Are you going to hire a self-publishing company to do all this for you? Have you checked out numerous companies and compared prices and packages? Have you checked the company to see what others thought of working with them? There are some scams out there so ask around and check out any companies you’re considering so you don’t get taken!

How are you going to sell your book? Are you a speaker with opportunities to sell the book? If not, how are you going to reach readers?

When you find a buyer, how are you going to collect the money? Through your web site? How will you deliver the book? By mail? What about collecting sales tax and shipping? Or will your self-publishing company do “order fulfillment,” which is doing all this for you?

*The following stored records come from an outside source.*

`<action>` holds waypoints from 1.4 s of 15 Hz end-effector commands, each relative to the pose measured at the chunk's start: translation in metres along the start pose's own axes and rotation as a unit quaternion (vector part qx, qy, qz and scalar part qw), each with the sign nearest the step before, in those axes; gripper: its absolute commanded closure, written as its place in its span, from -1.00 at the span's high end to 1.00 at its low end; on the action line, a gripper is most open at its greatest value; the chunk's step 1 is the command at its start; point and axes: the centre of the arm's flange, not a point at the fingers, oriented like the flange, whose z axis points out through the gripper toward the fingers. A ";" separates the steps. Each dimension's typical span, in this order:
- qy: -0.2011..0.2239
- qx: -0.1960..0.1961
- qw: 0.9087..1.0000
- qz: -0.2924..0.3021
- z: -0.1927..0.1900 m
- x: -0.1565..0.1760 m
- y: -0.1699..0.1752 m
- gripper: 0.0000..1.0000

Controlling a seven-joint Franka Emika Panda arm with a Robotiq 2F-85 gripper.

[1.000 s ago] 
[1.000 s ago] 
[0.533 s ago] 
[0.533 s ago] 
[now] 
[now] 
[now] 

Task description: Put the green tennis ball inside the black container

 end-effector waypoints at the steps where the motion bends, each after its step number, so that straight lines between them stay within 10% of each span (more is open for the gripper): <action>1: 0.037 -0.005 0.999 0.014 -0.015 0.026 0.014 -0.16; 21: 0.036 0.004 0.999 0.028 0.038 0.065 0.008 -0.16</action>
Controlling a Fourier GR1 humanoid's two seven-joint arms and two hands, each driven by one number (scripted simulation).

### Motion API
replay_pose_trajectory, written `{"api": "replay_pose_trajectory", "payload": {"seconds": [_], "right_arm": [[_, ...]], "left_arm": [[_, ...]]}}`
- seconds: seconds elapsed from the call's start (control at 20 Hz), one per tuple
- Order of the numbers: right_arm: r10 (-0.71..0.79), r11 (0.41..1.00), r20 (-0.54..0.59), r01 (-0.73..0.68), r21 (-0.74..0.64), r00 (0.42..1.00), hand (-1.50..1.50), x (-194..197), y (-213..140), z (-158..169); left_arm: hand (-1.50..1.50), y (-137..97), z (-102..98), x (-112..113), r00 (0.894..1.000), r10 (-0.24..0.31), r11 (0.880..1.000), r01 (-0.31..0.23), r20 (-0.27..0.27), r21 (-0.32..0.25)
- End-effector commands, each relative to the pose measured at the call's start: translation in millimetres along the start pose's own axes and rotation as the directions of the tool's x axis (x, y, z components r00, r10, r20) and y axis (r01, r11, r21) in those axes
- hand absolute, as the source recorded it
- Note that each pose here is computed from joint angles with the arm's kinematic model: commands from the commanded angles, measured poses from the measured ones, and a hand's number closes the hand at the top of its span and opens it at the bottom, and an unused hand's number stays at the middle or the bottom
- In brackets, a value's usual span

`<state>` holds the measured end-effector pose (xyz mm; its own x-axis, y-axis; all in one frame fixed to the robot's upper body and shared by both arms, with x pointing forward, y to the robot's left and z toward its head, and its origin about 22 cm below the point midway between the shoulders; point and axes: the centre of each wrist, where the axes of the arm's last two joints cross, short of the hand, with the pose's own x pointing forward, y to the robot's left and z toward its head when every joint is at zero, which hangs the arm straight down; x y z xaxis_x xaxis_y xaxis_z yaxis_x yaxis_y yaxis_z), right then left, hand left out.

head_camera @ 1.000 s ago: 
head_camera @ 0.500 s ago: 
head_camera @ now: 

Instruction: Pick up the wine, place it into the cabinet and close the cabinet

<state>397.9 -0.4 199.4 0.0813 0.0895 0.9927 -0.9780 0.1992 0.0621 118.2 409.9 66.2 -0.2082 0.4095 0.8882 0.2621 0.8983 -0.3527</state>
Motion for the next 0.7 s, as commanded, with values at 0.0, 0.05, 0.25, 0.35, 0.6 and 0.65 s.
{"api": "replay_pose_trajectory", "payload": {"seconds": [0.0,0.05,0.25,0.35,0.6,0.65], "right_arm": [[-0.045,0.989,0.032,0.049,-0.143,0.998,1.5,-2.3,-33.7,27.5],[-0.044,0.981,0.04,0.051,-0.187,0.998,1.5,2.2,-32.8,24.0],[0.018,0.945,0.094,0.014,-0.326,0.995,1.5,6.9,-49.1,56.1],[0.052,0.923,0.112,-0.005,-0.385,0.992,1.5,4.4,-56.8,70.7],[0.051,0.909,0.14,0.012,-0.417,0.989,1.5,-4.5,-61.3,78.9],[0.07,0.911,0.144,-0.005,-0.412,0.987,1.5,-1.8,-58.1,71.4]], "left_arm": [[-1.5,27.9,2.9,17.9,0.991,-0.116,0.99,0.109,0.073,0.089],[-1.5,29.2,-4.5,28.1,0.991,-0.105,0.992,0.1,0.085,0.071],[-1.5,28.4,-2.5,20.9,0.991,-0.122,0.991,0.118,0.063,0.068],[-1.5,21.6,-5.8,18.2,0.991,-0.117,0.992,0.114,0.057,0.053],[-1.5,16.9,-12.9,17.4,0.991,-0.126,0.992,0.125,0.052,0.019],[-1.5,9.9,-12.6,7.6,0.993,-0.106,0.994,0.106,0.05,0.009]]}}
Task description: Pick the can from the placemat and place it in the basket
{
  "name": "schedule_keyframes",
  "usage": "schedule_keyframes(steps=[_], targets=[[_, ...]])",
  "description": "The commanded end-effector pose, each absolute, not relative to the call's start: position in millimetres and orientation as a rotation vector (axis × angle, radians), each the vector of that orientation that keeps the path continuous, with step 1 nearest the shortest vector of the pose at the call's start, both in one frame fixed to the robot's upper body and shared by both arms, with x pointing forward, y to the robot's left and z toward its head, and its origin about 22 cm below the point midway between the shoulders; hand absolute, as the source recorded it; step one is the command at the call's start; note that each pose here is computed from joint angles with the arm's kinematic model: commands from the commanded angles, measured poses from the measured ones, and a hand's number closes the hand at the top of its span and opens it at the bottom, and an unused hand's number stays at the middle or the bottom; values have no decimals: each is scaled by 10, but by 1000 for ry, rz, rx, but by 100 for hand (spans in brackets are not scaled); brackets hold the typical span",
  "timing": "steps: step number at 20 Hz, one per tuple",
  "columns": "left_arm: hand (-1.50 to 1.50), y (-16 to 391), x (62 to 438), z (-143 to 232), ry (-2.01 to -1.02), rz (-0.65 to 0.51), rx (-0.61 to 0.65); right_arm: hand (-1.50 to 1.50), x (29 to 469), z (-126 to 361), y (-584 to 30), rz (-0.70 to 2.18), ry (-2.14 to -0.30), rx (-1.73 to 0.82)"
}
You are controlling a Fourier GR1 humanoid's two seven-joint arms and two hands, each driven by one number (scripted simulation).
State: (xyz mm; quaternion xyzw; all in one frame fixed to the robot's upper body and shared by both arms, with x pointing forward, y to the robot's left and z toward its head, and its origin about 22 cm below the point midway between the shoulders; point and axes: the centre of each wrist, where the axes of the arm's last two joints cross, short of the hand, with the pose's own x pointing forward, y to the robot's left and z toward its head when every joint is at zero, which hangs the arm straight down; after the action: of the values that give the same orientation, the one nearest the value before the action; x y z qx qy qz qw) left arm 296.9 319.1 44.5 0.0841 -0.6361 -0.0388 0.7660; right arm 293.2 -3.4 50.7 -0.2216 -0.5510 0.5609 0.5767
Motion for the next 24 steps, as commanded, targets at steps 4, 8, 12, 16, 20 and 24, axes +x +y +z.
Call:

Do you know the different between Print-On-Demand (POD) publishing and off-set printing, and do you know which is right for you?

I’ve talked with some would-be authors who don’t even know the difference between going with a traditional publishing company and self-publishing. When they fork out a bundle of money to have their book published, they just think this is how it’s done. They have no idea about being paid advance and royalties by traditional publishers. They have no idea what they’re getting or what they need for their book to be a success. If you don’t know how traditional publishing works, then I’d say you don’t know enough to self-publish your book and make it a financial and business success.
There’s so much to know and learn. Search the internet or get some books, like Dan Poynter’s The Self-Publishing Manual, and learn all you can. I’ve learned a lot. I also have a lot left to learn. This is what my blog at is all about. On this blog I’m writing about what I learned while self-publishing Dear America, what I’ve learned since, and what I’m doing to make my next self-published book—which may well be Deliver Me: Hope, Help, and Options When You’re Facing an Unplanned Pregnancy—a financial and business success. (That proposal is still out to a few traditional publishers and I’m waiting to hear from them, but in the mean time I’m actively writing the manuscript and getting ready to self-publish if I don’t find a traditional publisher soon.)

I’m sharing everything I know about self-publishing in my blog in order to help other authors successfully publish their books and not end up with a bunch of money spent on a garage full of books they can’t sell. There’re enough of those stories, and I want our reader’s stories to end better!

Thank you, Nancy, for inviting me to be on your blog today. I hope your readers find this information useful. It has been great fun!

Thank YOU, Dianne, for all your wonderful tips and encouragement! -Nancy


  1. Very good information. Thank you!

  2. I enjoyed reading this interview. It encourages me to keep studying those markets and knowing my audience.

    Self-publishing is a big learning curve. I have two booklets I self-published but I haven’t marketed them well. That in itself has been a lesson.